This distinction matters especially when deploying multiple environments at once. Workspace-level resources can usually be provisioned per workspace, while account-level resources often exist only once within the Databricks account and then need to be assigned to one or more workspaces.

Examples include Unity Catalog metastores, account-level groups, service principals and metastore assignments. These resources are shared by nature and therefore do not always fit neatly into the same Terraform flow as workspace-specific infrastructure. When DEV, QA and PROD workspaces are deployed together, account-level resources may require additional existence checks, import logic, manual verification or a separate deployment stage.

For this reason, it can be practical to handle selected account-level resources manually during the initial platform bootstrap, or to manage them through a dedicated Terraform state and pipeline that is separate from the workspace deployments. This avoids creating the same shared resource multiple times and keeps the workspace provisioning process focused on resources that are truly environment-specific.

The practical distinction is:

  • Account-level resources define the shared Databricks platform context and are created once, then assigned where needed.
  • Workspace-level resources belong to a specific workspace and can be deployed per environment.


Databricks Governance Implementation Approach

The first step is usually the creation of resource groups, shared tags and naming conventions.

resource "azurerm_resource_group" "RG_DEV" {
 name     = var.resource_group_name
 location = var.location
 tags     = var.tags
}

A consistent naming convention helps identify environment, ownership, region and cost responsibility across multiple subscriptions and workspaces.

Example:

rg-dataplatform-dev-weu
dbw-dataplatform-dev-weu
stplatformdevweu
kv-dataplatform-dev-weu

Once the Azure foundation is available, Terraform can provision the Azure Databricks workspace.

resource "azurerm_databricks_workspace" "this" {
 name                        = local.workspace_name
 resource_group_name         = azurerm_resource_group.RG_DEV.name
 location                    = azurerm_resource_group.RG_DEV.location
 sku                         = "premium"
 tags                        = var.tags
 managed_resource_group_name = local.managed_resource_group_name
}

For enterprise environments, the workspace is often deployed with additional security and networking requirements such as VNet injection, private endpoints and specific DNS zones. These concerns also belong to the infrastructure layer and should be handled before any governance or workload deployment starts.

Terraform should also create the storage accounts, containers, managed identities and Databricks roles used for RBAC.


Watch the recording of our webinar "Bridging Business and Analytics: The Plug-and-Play future of Data Platforms"


Infrastructure Repository Structure

There are several valid ways to structure Terraform code for an Azure Databricks deployment. A module-based approach can be useful when the same infrastructure pattern is reused many times with only small differences. However, it is not always the simplest option.

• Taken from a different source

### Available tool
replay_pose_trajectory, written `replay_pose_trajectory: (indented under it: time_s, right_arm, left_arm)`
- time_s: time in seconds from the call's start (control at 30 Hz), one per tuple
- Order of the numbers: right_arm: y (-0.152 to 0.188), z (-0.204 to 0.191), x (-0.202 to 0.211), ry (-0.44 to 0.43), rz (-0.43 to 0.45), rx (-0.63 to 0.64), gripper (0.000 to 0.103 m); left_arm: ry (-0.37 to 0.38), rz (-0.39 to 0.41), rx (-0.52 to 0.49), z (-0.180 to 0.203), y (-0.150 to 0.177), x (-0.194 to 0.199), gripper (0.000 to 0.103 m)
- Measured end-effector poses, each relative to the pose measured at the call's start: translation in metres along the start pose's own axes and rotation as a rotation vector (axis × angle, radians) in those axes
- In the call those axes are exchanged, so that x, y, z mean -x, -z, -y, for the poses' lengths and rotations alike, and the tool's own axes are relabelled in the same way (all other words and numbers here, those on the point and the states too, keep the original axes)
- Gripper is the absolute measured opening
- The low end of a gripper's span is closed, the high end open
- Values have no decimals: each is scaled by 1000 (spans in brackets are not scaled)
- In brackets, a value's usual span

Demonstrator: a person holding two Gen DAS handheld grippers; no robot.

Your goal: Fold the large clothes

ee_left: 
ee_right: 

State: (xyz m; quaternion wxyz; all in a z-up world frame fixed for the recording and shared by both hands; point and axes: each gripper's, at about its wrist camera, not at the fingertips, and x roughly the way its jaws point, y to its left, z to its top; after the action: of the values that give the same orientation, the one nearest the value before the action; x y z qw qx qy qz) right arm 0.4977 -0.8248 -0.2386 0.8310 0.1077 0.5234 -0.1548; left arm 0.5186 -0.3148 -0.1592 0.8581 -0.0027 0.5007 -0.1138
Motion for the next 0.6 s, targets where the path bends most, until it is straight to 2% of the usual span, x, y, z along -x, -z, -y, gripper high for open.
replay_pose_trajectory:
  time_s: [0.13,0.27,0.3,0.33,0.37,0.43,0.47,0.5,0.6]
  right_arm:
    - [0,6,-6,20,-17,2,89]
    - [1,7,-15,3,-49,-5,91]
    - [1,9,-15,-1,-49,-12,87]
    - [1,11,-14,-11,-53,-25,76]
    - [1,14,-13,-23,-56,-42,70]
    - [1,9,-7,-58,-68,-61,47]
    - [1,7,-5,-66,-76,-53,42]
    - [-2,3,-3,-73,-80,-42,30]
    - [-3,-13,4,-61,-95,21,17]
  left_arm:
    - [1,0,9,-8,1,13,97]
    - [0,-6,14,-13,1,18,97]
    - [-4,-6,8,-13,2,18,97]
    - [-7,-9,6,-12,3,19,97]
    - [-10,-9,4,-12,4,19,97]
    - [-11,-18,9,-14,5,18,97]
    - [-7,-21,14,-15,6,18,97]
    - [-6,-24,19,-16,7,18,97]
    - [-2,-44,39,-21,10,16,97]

If environments differ significantly, or if the deployment scope is still manageable, heavy modularization can introduce additional abstraction and complexity. In this implementation, we therefore use a more explicit structure: each environment has its own folder, while the Terraform files inside each folder are organized by responsibility.

This structure keeps the deployment easy to inspect and makes environment boundaries explicit. Each environment has its own backend configuration, variables and Terraform state, which helps separate DEV, QA and PROD changes from each other. The trade-off is that some Terraform definitions are repeated across environments and changes to the structure of resources may need to be implemented multiple times.

Terraform_Tree

Part II: How to Manage Unity Catalog Governance with Declarative Automation Bundles (DAB)

As soon as the underlying Databricks workspaces are provisioned, the next challenge emerges: implementing a consistent, scalable and environment‑aware governance model on top of that infrastructure. Declarative Automation Bundles (DAB) fill this gap by providing a structured way to define Unity Catalog governance, but they don’t cover everything.

At first glance, Unity Catalog appears straightforward: define catalogs, schemas and permissions. However, once multiple teams, environments and pipelines are involved, governance often turns into a fragmented mix of configurations, manual processes and implicit assumptions.

We frequently observe the same challenges across projects:

  • inconsistent permission models across environments

  • unclear separation between infrastructure and data logic

  • duplicated or conflicting resource definitions

  • pipelines that fail due to hidden dependencies

In this section, we share a pragmatic and production-ready approach to manage Unity Catalog governance using Declarative Automation Bundles (DABs).

Strong governance directly shapes how efficiently an organization can use its data in the end. Especially for functional user groups such as Data Platform Teams, Data/AI Engineers, Analysts, Cloud Architects and any team scaling Databricks across multiple environments.

Declarative Governance Architecture

The foundation of our approach is a medallion architecture combined with declarative infrastructure illustrated through a layered governance model that shows how permissions flow from catalogs to schemas and down to tables and views.

catalog_hierarchy_nextlytics-1

Implementing Governance Declaratively with Databricks Bundles

To translate a governance architecture into a reproducible, environment‑aware automation, we use Databricks Declarative Automation Bundles (DABs) to express Unity Catalog governance along this step-by-step guide:

Step 1: Use a Single Declarative Configuration

A single declarative configuration keeps all environments in one central databricks.yml, removing duplication and establishing a clear source of truth.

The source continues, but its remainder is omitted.